PAZARLAMA BiR LUNA PARKTIR
Hazırlayan : Alper Aktürk Öğrenci No : YL-e-İŞL-0940 Ders : Modern Pazarlama Öğretim Elemanı: Doç. Dr. Ayşe Şahin
Pazarlama, kişisel ve örgütsel amaçlara ulaşmayı sağlayacak mübadeleleri gerçekleştirmek üzere, fikirlerin, malların ve hizmetlerin geliştirilmesi, fiyatlandırılması, tutundurulması ve dağıtılmasına ilişkin planlama ve uygulama sürecidir. 2009 yılı içerisnde Mersin Deniz Ticaret Odasında katıldığım bir satış eğitim programı sayesinde lunaparka bir başka gözle baktım; lunaparkı biraz işletmelere, oradaki hareketliliği de biraz pazarlamaya ve pazarlama faaliyetlerine benzettim.

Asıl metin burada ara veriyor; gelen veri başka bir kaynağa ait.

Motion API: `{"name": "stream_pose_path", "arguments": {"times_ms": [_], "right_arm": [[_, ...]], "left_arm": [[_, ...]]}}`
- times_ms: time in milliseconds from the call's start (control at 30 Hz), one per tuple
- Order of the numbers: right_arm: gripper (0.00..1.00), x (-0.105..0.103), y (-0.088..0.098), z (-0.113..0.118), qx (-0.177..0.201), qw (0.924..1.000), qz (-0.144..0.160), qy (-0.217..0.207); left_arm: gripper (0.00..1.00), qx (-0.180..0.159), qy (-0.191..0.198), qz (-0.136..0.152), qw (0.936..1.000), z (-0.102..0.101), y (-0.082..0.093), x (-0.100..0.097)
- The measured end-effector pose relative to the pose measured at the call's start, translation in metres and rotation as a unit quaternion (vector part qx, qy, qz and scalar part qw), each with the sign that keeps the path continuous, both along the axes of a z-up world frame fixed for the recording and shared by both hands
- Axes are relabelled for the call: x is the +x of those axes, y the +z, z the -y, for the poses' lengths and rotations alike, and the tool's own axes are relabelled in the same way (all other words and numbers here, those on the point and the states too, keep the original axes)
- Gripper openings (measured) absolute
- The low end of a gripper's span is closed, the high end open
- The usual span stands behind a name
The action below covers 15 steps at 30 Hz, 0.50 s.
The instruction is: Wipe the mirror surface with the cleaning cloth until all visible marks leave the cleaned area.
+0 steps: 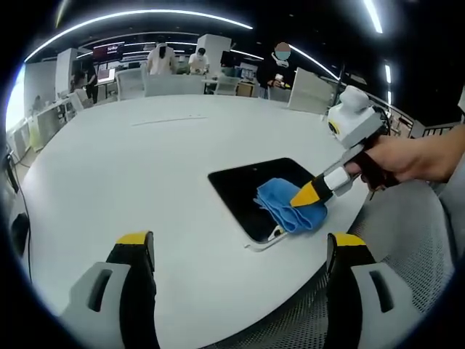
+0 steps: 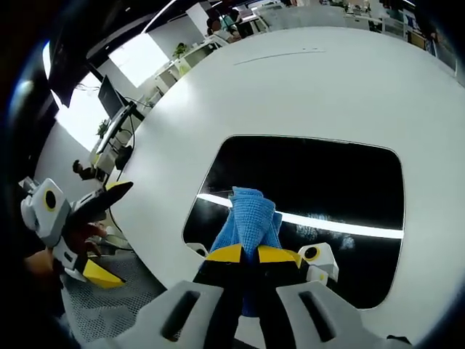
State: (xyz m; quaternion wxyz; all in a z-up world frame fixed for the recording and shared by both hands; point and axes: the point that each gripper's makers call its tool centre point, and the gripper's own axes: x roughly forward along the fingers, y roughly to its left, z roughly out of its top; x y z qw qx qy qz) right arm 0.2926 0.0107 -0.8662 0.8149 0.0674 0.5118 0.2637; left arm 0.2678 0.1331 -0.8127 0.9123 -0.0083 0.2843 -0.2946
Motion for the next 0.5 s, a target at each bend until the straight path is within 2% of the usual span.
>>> {"name": "stream_pose_path", "arguments": {"times_ms": [500], "right_arm": [[0.00,0.002,-0.001,-0.024,-0.002,1.0000,0.000,0.009]], "left_arm": [[0.99,0.008,-0.009,0.001,0.9999,0.002,-0.001,-0.002]]}}
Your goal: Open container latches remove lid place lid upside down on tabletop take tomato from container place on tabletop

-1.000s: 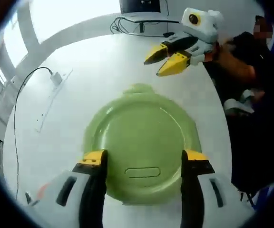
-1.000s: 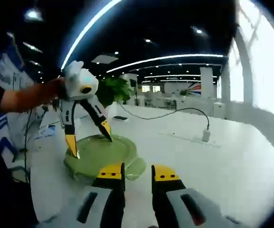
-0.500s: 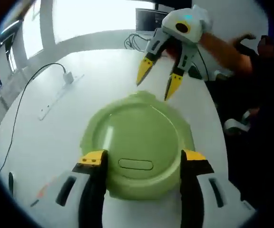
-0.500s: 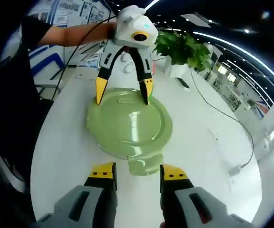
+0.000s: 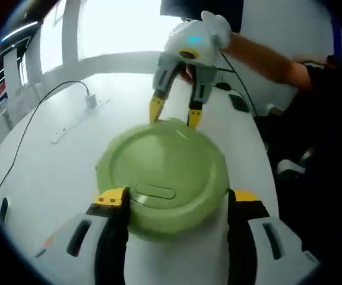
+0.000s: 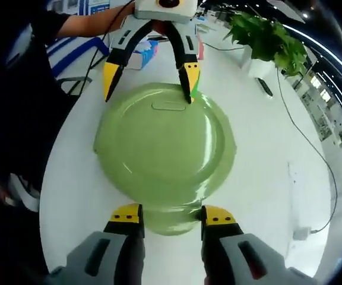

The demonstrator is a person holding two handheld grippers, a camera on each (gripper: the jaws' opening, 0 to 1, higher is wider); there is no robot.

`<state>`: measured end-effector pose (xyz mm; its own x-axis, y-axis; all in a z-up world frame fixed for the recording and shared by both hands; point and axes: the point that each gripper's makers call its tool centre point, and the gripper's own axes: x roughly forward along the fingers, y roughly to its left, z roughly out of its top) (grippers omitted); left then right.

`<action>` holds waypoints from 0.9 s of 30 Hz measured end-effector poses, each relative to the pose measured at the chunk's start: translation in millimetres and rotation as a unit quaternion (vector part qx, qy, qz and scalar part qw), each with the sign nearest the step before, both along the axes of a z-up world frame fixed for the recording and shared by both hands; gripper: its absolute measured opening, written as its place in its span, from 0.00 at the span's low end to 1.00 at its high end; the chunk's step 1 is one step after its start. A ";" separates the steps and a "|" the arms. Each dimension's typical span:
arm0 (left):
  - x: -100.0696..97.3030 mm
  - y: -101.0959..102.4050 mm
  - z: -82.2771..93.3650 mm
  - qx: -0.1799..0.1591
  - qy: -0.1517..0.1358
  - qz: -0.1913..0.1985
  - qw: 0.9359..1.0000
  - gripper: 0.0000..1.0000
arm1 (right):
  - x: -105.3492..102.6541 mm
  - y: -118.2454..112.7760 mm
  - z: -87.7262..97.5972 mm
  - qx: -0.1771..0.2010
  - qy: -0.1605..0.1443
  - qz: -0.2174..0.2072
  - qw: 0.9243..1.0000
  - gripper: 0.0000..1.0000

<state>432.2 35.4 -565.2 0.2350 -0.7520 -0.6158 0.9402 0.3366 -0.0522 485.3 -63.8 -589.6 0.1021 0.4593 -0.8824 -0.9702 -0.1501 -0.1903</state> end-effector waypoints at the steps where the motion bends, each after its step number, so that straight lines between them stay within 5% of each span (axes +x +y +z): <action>1: 0.8 -0.4 0.0 0.000 -0.002 0.000 1.000 0.59 | -0.1 -0.5 0.3 0.001 -0.002 -0.004 1.000 0.32; 10: -0.2 -1.1 1.1 -0.015 -0.005 0.008 1.000 0.56 | -26.2 -5.0 2.5 0.056 -0.002 -0.105 0.993 0.32; 19: -8.9 -2.6 0.1 0.004 -0.016 0.007 1.000 0.56 | -67.9 -1.8 4.1 0.121 -0.030 -0.246 0.961 0.32; 24: -17.5 12.6 3.0 0.007 -0.042 0.076 0.996 0.55 | -78.5 0.7 4.5 0.136 -0.034 -0.270 0.952 0.32; 27: -28.3 23.1 4.8 -0.023 -0.061 0.163 0.985 0.54 | -78.6 1.0 4.3 0.139 -0.034 -0.271 0.952 0.32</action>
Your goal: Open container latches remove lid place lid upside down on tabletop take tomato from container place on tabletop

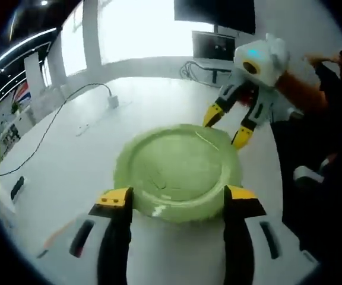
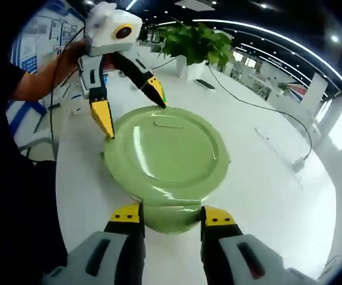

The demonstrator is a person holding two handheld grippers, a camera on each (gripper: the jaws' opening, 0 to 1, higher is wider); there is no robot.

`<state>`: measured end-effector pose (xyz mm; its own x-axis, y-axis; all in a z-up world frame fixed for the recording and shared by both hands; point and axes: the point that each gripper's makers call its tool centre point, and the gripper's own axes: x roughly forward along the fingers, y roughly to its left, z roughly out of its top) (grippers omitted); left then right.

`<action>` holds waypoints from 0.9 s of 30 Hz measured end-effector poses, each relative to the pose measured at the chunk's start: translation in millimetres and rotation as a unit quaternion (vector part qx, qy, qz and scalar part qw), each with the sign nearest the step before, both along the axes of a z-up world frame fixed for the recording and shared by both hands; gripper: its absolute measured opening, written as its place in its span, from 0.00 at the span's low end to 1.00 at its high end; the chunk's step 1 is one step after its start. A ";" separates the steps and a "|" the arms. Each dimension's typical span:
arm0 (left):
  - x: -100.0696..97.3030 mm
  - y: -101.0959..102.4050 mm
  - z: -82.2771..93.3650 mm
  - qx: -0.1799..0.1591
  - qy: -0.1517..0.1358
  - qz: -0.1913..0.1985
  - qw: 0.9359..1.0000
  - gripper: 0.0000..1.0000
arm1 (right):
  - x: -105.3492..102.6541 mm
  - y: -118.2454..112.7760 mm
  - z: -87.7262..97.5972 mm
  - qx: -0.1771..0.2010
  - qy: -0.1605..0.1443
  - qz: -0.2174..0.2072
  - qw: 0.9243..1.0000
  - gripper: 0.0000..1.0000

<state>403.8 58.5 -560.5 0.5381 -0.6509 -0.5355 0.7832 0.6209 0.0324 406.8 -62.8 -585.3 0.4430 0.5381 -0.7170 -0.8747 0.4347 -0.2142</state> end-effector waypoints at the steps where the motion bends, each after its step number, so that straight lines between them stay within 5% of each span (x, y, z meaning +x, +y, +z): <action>1: -5.3 3.3 -1.4 -0.010 -0.004 0.033 0.999 0.53 | -0.5 0.3 -0.4 0.000 0.000 -0.002 1.000 0.32; 3: -19.1 0.8 2.8 -0.039 -0.039 0.061 0.997 0.49 | -0.8 0.3 -1.0 -0.001 -0.005 -0.002 1.000 0.32; 8: -40.1 -9.2 -1.6 -0.096 -0.066 0.138 0.984 0.54 | 1.2 0.1 -1.0 0.010 -0.007 -0.004 1.000 0.32; 10: -43.8 -7.1 -3.1 -0.094 -0.068 0.176 0.978 0.51 | 1.7 0.2 -1.1 0.011 -0.009 -0.005 1.000 0.32; 13: -44.3 -0.4 -3.0 -0.074 -0.112 0.213 0.968 0.46 | -0.3 0.6 -1.3 0.015 -0.015 -0.012 1.000 0.32; 15: -42.0 1.7 -10.9 -0.045 -0.132 0.226 0.964 0.34 | -2.4 1.2 -0.6 0.024 -0.016 -0.022 0.999 0.32; 18: -42.5 -5.6 -15.9 -0.052 -0.141 0.226 0.963 0.32 | -5.9 0.4 1.3 0.043 -0.025 -0.035 0.998 0.32; 19: -38.8 1.6 -15.6 0.007 -0.175 0.213 0.961 0.28 | -6.4 0.0 1.9 0.048 -0.023 -0.037 0.998 0.31; 20: -38.7 -2.6 -14.9 0.003 -0.177 0.202 0.963 0.28 | -7.8 -1.4 3.8 0.055 -0.022 -0.037 0.998 0.31; 27: -36.6 3.0 -12.4 -0.014 -0.150 0.139 0.979 0.28 | -27.6 -0.4 7.3 0.084 -0.028 -0.071 0.993 0.31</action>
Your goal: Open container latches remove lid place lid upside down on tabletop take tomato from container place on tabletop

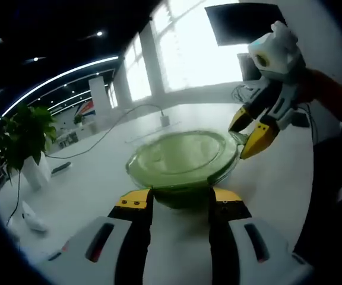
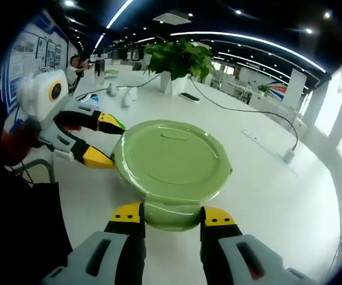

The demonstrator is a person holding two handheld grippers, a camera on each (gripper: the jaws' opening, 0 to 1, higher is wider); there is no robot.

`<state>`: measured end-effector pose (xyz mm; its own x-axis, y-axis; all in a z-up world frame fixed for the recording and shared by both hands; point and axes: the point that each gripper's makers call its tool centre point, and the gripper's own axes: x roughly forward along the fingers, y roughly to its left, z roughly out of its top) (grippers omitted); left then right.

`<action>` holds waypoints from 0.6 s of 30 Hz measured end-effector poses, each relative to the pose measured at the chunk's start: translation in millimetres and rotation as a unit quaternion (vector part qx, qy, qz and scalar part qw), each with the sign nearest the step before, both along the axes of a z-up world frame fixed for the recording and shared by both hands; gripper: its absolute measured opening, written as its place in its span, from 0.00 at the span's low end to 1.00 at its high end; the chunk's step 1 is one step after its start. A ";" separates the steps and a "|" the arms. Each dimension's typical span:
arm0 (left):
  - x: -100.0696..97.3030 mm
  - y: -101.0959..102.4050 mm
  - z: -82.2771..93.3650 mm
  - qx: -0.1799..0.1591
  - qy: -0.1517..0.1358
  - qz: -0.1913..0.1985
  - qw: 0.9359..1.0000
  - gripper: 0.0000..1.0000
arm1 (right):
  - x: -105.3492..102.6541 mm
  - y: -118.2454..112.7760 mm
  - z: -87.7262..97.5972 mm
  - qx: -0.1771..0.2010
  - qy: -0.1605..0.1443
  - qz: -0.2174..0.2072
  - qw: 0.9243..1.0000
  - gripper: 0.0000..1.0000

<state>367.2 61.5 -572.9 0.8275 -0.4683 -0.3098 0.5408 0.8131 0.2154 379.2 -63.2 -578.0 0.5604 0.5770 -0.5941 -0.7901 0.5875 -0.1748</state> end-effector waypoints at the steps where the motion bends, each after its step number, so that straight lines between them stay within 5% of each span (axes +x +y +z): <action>1: 0.8 1.1 0.3 -0.002 0.004 -0.012 1.000 0.28 | -4.5 1.2 0.5 0.006 0.000 -0.003 1.000 0.31; 7: 3.8 12.1 0.3 0.010 0.019 -0.084 0.996 0.28 | -27.6 12.0 2.2 0.050 0.003 -0.024 0.998 0.30; 10: 5.7 19.2 -2.2 0.035 0.017 -0.107 0.993 0.29 | -42.7 20.5 2.2 0.056 0.001 0.007 0.998 0.29; 18: 17.4 34.3 -8.6 0.008 0.044 -0.138 0.989 0.21 | -60.2 39.1 6.3 0.072 0.013 0.068 0.995 0.22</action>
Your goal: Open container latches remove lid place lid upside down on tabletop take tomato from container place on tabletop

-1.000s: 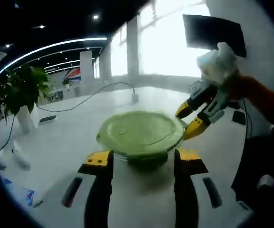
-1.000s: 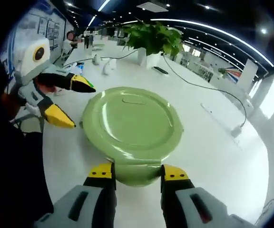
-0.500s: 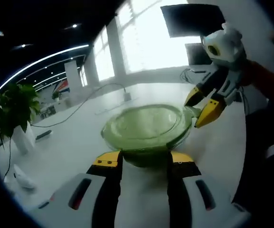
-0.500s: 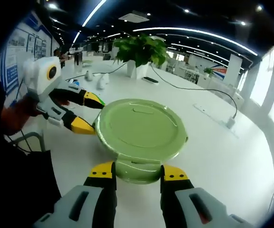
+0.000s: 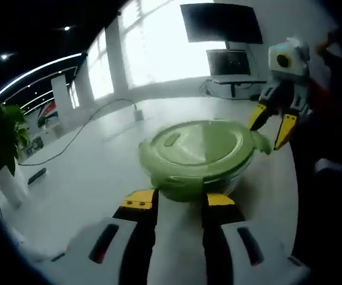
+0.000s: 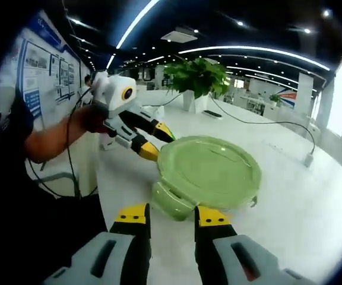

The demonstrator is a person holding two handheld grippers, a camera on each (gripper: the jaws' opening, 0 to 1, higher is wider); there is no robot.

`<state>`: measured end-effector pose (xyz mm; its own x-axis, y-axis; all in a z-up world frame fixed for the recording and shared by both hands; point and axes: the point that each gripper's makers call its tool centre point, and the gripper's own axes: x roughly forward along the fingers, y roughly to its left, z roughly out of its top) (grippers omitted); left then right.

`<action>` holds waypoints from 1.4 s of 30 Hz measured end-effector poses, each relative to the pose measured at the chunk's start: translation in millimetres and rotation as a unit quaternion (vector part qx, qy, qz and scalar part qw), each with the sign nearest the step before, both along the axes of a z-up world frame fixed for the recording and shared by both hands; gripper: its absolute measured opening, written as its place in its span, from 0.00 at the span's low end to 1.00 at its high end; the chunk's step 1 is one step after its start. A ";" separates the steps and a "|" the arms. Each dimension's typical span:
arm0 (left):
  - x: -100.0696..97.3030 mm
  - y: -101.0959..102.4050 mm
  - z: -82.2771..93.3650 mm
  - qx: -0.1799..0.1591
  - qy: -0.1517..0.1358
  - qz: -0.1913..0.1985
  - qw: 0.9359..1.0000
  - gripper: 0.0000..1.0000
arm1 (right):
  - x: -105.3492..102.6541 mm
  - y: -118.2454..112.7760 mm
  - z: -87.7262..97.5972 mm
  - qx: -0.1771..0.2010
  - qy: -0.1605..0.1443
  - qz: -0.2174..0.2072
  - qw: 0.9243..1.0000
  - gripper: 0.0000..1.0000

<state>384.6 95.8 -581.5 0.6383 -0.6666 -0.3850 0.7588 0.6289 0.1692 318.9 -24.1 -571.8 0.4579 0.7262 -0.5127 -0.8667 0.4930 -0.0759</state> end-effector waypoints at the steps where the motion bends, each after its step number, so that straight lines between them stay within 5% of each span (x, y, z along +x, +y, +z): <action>1: 1.3 0.8 -0.4 -0.002 0.004 -0.003 1.000 0.20 | -1.4 2.6 -0.4 -0.002 0.001 0.007 1.000 0.22; 16: 25.2 7.3 -0.7 0.041 0.022 -0.054 0.997 0.22 | -7.7 25.6 0.1 0.008 -0.001 0.043 0.999 0.21; 23: 17.0 12.5 7.4 0.017 0.032 -0.057 0.998 0.24 | -11.8 17.4 12.0 0.028 -0.016 0.053 0.998 0.21; 29: 9.0 15.8 28.2 0.038 0.022 -0.066 0.997 0.29 | 4.3 -5.1 21.3 0.058 -0.031 0.011 0.998 0.22; 35: 10.7 -9.7 50.4 0.060 0.042 -0.096 0.993 0.35 | 23.7 -24.6 28.1 0.123 -0.032 -0.060 0.990 0.22; 40: 25.3 -36.8 57.7 0.102 0.041 -0.137 0.985 0.36 | 41.5 -48.9 27.1 0.144 -0.045 -0.134 0.979 0.22; 42: 21.3 -47.9 53.6 0.121 0.063 -0.173 0.975 0.37 | 47.9 -60.2 25.4 0.146 -0.058 -0.168 0.973 0.21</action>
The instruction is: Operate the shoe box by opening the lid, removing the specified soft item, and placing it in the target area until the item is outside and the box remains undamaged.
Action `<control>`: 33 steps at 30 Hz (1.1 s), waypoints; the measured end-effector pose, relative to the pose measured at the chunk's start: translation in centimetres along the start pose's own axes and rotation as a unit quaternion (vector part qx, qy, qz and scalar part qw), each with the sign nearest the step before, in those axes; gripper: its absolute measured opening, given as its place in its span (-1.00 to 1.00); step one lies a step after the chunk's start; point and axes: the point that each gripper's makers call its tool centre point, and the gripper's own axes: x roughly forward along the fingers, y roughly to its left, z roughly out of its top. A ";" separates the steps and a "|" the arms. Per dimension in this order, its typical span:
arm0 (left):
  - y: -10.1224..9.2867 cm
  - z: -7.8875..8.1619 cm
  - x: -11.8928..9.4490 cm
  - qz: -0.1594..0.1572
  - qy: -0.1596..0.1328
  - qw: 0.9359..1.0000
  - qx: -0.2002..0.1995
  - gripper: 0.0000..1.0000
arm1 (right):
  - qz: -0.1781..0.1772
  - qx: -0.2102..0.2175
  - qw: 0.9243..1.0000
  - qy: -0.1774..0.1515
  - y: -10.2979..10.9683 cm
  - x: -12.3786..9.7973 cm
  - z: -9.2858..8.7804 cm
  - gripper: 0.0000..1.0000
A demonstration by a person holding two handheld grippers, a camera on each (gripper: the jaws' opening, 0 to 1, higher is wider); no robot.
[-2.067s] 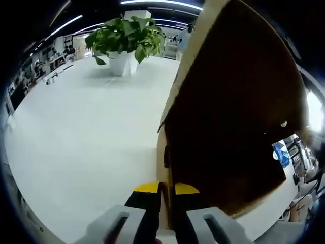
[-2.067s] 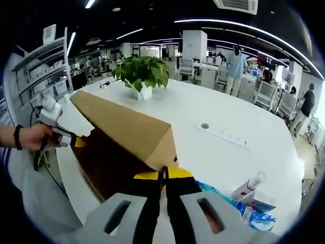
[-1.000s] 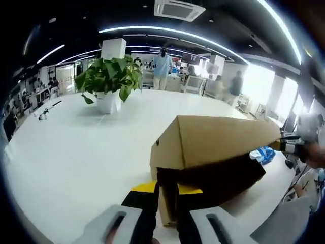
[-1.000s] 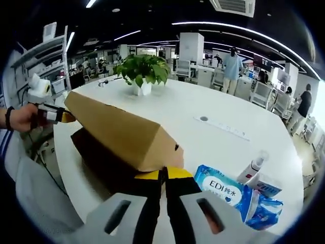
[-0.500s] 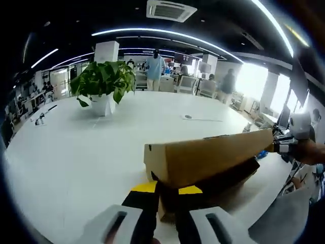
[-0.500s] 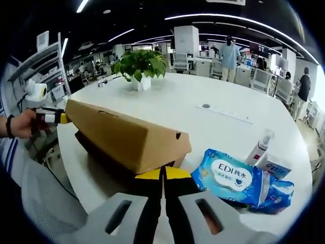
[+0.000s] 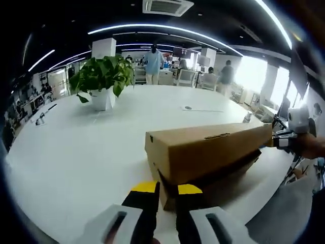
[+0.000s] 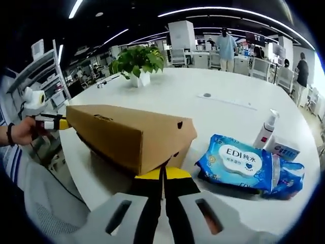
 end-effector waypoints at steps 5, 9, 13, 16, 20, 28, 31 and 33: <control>0.1 -0.7 0.2 0.000 0.005 1.000 -0.008 -0.77 | -0.004 0.014 1.000 0.003 -0.4 0.1 -0.6 -1.00; 0.3 -1.2 0.3 0.003 0.010 1.000 -0.015 -0.77 | 0.000 0.018 1.000 0.008 -0.3 0.2 -1.1 -1.00; 0.3 -1.4 0.3 0.003 0.014 1.000 -0.011 -0.77 | 0.000 0.025 1.000 0.011 -0.4 0.3 -1.6 -1.00; 0.3 -1.8 0.3 0.003 0.018 1.000 -0.012 -0.77 | 0.000 0.029 0.999 0.013 -0.6 0.4 -2.0 -1.00; 0.2 -2.2 0.3 0.002 0.022 1.000 -0.012 -0.77 | -0.001 0.039 0.999 0.014 -0.8 0.5 -2.1 -1.00; 0.0 -3.0 0.4 -0.002 0.030 0.999 -0.012 -0.77 | 0.000 0.044 0.999 0.017 -0.7 0.6 -2.4 -1.00; -0.1 -3.2 0.5 -0.004 0.033 0.999 -0.010 -0.77 | 0.001 0.047 0.999 0.019 -0.7 0.6 -2.7 -1.00; -0.2 -3.4 0.5 -0.004 0.036 0.999 -0.008 -0.77 | 0.001 0.048 0.999 0.019 -0.7 0.5 -2.8 -1.00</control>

Gözünüzün önüne bir lunapark getirin, ışıkların yoğun olduğu, kendine has seslerin yankılandığı ve insan sesleri ile çığlıkların birbirine karıştığı bir lunapark. Böyle bir yerde ilk karşımıza çıkan oyun herhalde görkemli duruşu ve ağır ağır dönüşü ile dönme dolaptır. Dönme dolap büyük bir çemberin etrafına dizilmiş küçük kabinlerden oluşur. Her birine binilerek yerden yukarıya doğru çıkılır ve yaklaşık on tur kadar döneriz. Ben dönme dolabı klasik işletmelere benzetiyorum. Her bir kabin işletmedeki bir departmanı ifade ediyor. Muhasebe, finans, üretim, lojistik, pazarlama, satış, vb. her biri birbirinden bağımsız olarak dönüyor ve sıra ile bir en üste çıkıp bir en alta iniyor. Klasik işletmelerde etrafında döndüğümüz bu çarkın merkezinde kim vardır? Bu çarkın merkezi genellikle patron…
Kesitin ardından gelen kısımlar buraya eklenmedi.